Ready for Launch: API Deployment With FastAPI and AWS

Aaron Watkins Jr
The Startup
Published in
8 min readSep 25, 2020

--

Photo by Bill Jelen on Unsplash

One of the great things about learning data science at Lambda School is that after all of the sprint challenges, assessments, and code challenges, you still have to prove your acumen by working on a real-world, cross-functional project. They call this portion of the program Lambda Labs, and in my Labs experience, I got to work on a project called Citrics. The idea for this project was to solve a problem faced by nomads (people who move frequently), which was the cumbersome nature of trying to compare various statistics for cities throughout the US.

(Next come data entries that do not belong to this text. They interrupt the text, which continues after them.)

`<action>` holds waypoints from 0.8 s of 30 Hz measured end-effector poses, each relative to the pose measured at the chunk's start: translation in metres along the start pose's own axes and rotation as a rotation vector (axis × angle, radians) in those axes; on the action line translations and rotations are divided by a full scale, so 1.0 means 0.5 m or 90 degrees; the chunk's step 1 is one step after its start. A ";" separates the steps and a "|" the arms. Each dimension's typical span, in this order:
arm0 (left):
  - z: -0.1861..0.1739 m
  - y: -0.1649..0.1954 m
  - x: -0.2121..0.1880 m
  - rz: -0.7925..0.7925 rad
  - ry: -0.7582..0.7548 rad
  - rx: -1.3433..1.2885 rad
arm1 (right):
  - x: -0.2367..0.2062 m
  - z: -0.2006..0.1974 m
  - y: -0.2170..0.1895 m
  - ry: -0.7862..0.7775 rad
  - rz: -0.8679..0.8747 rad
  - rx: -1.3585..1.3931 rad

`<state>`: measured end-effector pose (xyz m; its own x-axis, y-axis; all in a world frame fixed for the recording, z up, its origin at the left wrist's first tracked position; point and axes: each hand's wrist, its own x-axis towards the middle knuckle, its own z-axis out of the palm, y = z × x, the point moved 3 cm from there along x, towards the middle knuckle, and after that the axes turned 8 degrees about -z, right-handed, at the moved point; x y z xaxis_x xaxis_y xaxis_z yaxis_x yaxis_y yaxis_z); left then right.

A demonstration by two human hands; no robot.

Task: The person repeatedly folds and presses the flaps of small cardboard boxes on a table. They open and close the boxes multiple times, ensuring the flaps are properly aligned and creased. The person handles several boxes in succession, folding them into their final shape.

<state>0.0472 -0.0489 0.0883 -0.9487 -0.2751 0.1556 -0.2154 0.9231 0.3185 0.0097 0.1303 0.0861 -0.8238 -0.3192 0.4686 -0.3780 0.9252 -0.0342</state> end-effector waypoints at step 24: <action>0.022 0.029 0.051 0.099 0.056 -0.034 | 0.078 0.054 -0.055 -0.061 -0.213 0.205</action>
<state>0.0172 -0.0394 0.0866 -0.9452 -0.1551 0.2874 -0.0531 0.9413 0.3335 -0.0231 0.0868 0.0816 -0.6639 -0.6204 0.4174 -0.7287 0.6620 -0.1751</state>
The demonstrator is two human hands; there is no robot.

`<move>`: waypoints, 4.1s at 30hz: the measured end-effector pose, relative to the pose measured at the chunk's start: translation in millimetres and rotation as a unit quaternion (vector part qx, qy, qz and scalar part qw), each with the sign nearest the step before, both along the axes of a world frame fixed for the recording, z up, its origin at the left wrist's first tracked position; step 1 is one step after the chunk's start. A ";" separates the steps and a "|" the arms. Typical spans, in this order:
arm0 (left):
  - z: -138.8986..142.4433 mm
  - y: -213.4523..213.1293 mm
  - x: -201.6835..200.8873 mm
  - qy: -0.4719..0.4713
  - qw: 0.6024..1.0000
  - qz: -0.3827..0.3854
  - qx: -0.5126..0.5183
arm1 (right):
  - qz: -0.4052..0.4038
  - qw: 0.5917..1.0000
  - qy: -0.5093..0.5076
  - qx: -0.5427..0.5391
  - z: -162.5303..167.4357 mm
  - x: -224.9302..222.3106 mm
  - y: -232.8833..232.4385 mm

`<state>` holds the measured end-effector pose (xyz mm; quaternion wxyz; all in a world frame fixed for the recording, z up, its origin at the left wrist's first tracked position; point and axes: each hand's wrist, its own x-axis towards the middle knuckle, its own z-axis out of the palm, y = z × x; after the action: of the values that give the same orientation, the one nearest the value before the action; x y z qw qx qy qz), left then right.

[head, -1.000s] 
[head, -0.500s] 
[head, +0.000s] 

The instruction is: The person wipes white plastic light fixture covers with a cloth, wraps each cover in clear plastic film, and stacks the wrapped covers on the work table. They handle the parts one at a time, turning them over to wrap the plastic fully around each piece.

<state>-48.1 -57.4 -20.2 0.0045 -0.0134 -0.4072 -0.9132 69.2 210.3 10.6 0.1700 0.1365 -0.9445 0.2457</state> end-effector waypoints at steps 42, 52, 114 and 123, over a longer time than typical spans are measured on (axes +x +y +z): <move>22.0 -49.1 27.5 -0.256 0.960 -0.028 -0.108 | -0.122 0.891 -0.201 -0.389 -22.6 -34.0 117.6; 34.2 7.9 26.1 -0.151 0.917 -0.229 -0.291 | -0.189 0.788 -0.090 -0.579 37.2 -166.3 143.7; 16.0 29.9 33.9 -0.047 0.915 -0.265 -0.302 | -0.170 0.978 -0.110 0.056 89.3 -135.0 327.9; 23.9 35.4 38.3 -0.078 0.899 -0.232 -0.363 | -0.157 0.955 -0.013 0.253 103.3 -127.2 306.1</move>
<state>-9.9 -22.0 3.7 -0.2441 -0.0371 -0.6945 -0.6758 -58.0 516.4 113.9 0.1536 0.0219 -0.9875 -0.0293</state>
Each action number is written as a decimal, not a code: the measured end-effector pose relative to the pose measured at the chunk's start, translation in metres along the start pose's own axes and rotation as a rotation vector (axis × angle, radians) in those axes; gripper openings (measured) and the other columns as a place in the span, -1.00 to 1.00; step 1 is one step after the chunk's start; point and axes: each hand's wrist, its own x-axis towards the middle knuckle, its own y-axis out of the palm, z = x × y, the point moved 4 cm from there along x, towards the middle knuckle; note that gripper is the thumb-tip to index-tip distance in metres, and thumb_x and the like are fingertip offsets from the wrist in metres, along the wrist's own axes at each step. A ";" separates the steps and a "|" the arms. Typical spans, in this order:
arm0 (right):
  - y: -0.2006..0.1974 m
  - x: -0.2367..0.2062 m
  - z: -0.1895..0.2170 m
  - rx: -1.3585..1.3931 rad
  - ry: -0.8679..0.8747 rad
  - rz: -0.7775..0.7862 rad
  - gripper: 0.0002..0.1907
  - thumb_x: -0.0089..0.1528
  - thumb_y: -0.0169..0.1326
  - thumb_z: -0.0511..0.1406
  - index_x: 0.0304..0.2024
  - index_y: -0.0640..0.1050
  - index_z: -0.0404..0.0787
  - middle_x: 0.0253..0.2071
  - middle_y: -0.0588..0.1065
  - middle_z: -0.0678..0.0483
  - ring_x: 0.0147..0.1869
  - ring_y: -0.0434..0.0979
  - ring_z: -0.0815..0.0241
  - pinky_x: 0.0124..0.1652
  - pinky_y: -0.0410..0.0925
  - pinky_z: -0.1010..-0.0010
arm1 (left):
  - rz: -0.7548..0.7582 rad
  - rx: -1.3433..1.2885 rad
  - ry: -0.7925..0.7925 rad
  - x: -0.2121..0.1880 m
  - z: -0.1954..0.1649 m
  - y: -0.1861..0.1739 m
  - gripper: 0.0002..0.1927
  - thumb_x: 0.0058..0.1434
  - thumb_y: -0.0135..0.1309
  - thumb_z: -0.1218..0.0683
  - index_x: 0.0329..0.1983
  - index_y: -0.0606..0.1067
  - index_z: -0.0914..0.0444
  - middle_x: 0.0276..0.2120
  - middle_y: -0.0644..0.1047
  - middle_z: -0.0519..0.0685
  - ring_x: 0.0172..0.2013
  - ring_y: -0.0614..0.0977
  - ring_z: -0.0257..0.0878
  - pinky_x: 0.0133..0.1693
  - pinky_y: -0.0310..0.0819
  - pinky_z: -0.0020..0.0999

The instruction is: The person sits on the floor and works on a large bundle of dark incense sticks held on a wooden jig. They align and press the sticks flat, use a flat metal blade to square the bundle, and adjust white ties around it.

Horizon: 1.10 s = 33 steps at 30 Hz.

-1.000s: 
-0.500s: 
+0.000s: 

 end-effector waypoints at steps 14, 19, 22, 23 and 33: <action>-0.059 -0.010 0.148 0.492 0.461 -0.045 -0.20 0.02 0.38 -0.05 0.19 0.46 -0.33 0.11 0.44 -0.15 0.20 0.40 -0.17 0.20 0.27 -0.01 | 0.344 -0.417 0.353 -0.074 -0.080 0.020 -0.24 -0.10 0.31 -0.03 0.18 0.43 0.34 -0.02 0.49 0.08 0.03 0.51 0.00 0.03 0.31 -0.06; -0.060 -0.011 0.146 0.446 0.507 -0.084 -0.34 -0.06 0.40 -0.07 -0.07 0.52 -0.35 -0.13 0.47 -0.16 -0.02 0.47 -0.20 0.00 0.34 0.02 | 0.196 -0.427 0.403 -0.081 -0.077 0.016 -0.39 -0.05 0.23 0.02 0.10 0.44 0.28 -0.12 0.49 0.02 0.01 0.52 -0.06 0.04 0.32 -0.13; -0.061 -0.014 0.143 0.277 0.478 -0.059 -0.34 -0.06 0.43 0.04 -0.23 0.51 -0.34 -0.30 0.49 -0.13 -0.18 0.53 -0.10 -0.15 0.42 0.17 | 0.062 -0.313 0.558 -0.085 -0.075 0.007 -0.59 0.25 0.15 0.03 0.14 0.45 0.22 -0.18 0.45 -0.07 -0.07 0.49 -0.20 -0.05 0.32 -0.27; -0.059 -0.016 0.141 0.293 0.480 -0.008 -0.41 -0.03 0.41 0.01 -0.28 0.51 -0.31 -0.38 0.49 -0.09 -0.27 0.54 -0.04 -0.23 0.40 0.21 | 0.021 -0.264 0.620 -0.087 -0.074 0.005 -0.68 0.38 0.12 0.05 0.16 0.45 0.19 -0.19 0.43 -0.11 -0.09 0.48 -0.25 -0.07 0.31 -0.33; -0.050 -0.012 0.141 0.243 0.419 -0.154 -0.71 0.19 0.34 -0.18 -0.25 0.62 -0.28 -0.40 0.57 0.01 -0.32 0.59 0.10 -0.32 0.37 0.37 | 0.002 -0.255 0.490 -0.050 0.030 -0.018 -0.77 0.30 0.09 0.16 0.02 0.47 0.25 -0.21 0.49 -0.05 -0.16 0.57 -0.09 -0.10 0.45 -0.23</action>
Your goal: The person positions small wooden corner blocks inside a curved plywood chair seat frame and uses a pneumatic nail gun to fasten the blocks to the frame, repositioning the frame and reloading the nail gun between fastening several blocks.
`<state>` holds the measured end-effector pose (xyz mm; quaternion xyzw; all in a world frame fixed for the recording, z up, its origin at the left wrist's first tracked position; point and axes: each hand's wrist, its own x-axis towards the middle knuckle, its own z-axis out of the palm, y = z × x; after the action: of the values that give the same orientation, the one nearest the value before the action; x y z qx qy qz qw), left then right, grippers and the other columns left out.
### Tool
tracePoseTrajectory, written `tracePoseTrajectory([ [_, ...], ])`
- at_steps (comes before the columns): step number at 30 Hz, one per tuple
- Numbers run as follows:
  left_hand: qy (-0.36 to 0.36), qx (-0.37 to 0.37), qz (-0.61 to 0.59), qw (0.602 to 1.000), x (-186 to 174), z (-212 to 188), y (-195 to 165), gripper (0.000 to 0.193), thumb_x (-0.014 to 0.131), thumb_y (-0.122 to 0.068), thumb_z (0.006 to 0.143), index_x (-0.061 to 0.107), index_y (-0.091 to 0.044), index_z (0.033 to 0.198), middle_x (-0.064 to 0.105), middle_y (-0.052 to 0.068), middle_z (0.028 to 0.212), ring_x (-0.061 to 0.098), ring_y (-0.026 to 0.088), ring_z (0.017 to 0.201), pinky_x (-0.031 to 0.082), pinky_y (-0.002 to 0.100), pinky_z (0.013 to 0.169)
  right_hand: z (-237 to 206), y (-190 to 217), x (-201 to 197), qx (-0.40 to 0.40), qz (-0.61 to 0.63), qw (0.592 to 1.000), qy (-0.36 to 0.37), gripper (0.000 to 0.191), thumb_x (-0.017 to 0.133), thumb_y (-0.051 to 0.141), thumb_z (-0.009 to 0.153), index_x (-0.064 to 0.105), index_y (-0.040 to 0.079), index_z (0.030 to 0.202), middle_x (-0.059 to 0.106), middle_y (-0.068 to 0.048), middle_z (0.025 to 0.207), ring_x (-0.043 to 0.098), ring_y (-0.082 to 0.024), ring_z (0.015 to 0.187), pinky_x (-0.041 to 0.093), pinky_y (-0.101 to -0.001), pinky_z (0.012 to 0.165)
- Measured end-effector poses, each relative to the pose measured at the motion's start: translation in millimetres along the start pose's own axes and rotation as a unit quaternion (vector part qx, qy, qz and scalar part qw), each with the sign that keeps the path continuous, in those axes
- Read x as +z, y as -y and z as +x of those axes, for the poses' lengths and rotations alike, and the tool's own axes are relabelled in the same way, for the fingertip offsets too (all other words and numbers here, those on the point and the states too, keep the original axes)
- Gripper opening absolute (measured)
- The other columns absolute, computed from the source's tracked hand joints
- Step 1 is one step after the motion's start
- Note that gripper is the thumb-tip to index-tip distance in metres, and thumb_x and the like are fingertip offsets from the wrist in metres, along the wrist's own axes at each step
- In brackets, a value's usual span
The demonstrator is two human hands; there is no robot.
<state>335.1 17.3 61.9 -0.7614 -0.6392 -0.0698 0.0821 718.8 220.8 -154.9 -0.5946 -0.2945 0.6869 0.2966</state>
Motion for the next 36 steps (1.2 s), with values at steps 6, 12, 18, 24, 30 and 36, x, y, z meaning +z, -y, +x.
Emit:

Imagine if you were going to live in three different cities over the next three years: how would you choose where to go? You might want to know what rental prices looked liked, or which job industry was the most prevalent, or maybe even how “walkable” a city was. The truth is, there are probably lots of things we’d like to know before moving, but we probably don’t have hours and hours to research 10 different websites for these answers. That’s where Citrics comes in.

As a data scientist, the big-picture task for my team was to source and wrangle data for these cities and deploy an API that our front-end team could utilize to satisfy end-user search requests. While this may sound simple enough, my first concern going into this project was the wrangling piece because various sources of data may have various naming conventions for cities. Consider examples like `Fort Lauderdale` vs `Ft. Lauderdale`, or `Saint Paul` vs `St. Paul`. We knew intensive data cleaning would be necessary to ensure data integrity and continuity between each of our sources. The other initial concern was in regard to the deployment of the API because our stakeholder expected AWS deployment, but each data scientist on our team of 4 only had experience in Heroku. In this post, I’ll be walking through our process of tackling this problem, as well as nuggets on all the exciting tools AWS (and FastAPI) gives to developers when it comes to creating and deploying ETL pipelines.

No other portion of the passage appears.